Interesting. I remember being confused about which `Maximum Concurrent
Jobs` to use (the `bacula-fd.conf` vs the director's config), but your
explanation makes a lot of sense. I hadn't realized/considered the
implications of having it set too low in the FD's config.
I'll test it and if the problem recurs over the next few days, I'll post
here again.
Thank you
Lloyd
On 5/21/25 09:39, Bill Arlofski via Bacula-users wrote:
On 5/20/25 3:20 PM, Lloyd Brown wrote:
Hi all,
I'm running into an issue with some bacula-fd instances and hoping
someone can point me in the right direction.

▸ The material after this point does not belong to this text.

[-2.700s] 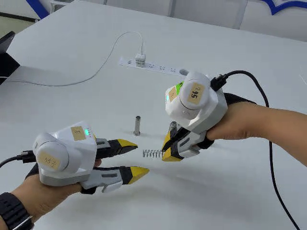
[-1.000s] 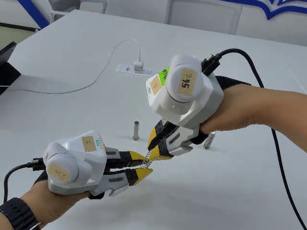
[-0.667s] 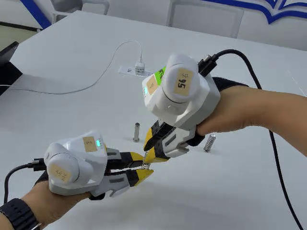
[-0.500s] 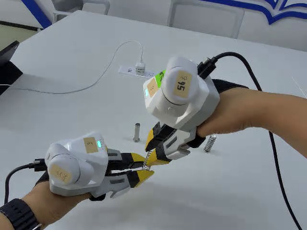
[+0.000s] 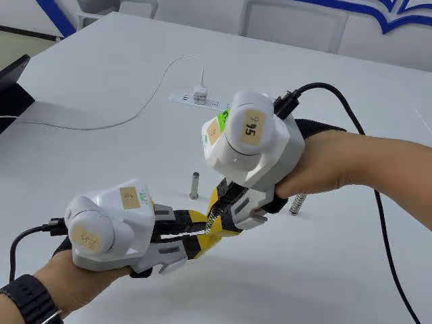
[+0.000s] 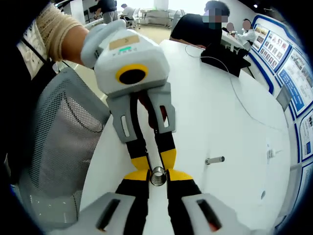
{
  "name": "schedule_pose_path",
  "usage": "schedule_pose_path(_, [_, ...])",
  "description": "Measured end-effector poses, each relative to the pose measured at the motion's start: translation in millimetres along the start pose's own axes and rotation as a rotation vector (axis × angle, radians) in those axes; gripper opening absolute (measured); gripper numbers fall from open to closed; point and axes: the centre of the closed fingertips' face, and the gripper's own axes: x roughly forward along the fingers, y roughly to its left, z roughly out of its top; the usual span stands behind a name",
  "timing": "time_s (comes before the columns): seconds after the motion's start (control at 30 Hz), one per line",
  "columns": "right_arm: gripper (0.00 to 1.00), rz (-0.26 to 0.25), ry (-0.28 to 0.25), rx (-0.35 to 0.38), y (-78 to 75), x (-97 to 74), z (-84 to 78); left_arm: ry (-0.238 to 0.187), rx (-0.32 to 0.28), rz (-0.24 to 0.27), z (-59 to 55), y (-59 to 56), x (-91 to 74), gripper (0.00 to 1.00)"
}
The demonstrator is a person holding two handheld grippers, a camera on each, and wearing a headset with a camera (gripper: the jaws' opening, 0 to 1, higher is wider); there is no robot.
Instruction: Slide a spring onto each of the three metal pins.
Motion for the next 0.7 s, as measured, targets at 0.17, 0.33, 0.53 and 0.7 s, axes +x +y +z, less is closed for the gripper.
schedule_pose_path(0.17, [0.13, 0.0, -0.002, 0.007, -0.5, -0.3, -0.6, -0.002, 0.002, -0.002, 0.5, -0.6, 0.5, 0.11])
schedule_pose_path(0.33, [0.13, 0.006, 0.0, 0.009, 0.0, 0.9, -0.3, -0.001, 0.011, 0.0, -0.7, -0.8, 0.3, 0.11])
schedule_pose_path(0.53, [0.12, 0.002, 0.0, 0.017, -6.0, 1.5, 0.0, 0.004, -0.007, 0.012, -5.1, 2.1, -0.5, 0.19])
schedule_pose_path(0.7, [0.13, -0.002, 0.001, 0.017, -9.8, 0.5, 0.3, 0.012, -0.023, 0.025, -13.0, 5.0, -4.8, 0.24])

In short: I have bacula-fd instances that are clearly running jobs
(confirmed via strace), but they often time out when I run status
client=CLIENTNAME. They only seem reliably responsive when idle.
Details:
* Bacula version: 9.6.6 (yes, I know it's old — upgrade is
planned).
* Setup: Two hosts (`zhomebackup[1-2]`) running both SD and
FD. A script at the beginning of each job snapshots NFS
shares, mounts them, and outputs file paths for backups.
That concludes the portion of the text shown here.